Susan Staves is one scholar who has been notably keen to assert that the
allegedly effeminate fop was not some sort of proto-homosexual but rather a
kind of “new man”: “the so-called effeminacy of these old fops was an early if
imperfect attempt at the refinement, civility, and sensitivity most of us would
now say are desirable masculine virtues”. A queer quality had, however, crept
into some uses of the word “fop” by the mid-eighteenth century, particularly
when employed in association with the term “macaroni”.
Yale University
houses an excellent collection of the furniture, objets d’art, books, and
prints once owned by the prominent connoisseur, writer, and politician Horace
Walpole, the son of the man generally referred to as Britain’s first Prime
Minister, Robert Walpole.
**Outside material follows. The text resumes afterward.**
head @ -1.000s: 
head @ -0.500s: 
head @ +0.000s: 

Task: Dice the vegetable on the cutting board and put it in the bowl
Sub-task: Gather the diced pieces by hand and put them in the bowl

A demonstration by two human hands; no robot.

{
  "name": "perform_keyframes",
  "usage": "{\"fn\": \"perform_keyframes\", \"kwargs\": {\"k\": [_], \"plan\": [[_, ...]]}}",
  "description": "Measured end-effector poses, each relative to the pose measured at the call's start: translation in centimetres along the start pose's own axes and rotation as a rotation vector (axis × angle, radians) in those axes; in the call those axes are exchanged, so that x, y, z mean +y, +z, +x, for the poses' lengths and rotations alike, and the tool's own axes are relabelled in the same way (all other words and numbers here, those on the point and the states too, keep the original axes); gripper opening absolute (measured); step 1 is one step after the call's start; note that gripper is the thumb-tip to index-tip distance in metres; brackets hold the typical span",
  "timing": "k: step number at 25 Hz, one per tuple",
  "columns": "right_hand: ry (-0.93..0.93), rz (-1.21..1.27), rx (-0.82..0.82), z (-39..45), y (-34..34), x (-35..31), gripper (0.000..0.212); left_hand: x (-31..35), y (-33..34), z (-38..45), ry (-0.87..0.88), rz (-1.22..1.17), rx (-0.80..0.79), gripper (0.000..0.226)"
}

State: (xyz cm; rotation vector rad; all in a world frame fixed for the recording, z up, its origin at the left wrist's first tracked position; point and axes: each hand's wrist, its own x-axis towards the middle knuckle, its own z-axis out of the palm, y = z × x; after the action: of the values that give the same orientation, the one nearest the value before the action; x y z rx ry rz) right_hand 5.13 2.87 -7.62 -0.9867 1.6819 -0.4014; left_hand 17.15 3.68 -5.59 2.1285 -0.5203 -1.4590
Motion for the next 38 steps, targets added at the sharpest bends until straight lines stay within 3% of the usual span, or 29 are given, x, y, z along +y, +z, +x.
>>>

Horace, who was not a married man, presented himself
as something of an old-school fop and it was he who first recorded the
existence of a “Maccaroni club” in 1764 which consisted of “all the travelled
young men who wear long curls and spying-glasses”. This trait of being
“travelled”, or at least adopting certain Continental affectations, was
particularly salient for the identity of the macaroni, and indeed lies behind
the slightly peculiar label itself. Whilst British patriots rejoiced in roast
beef, some of those recently returned from the Grand Tour flaunted their newly
acquired tastes for Italian cuisine — with a supposed penchant for macaroni
pasta in particular.
As with
food, so it was with the wardrobe — a certain flair for Continental fashion being
an essential aspect of macaroni life, and one mocked in hundreds of satirical
prints. One such print, A Macaroni Dressing Room published in 1772, shows a
group of affected, fashion-obsessed men. At the centre of the print an
individual wearing facial beauty patches has his wig attended to by a
flamboyant hairdresser and his black assistant. Another man practices fencing
and a third plays with a pet cockatoo.
The
implication was not merely that they had fallen prey to the supposed vanity
that was held to characterise women of fashion but also that they were in
thrall to French-derived notions of the elite lifestyle. Dandyism, therefore,
was equated with a treasonous flirtation with the nation’s luxury-obsessed
enemy across the Channel. Furthermore, so Peter McNeill argues, this flair for
outlandish styles can be coded in terms not simply of effeminacy but also of
sexual preference: “by the 1760s when the macaroni emerged, such attention to
fashion was read as evidence of a lack of interest in women, or as potentially
unattractive to women”. The macaronis in
their dressing room were, from this point of view, dressing up for the benefit
of each other, and so snubbing the ladies. Indeed, permeating all these late
eighteenth-century notions of the macaroni is the idea that strange cuisine and
dress were not the only unconventional customs these travelled young men
brought back from abroad. Italy, in particular, was associated by the
Protestant British with perversity because of the influence of an unmarried
Roman Catholic priesthood which, it was thought, expended its sexual energies
on cuckoldry and sodomy. The further implication was that British aristocrats
might also bring a taste for such vices back with them from their travels.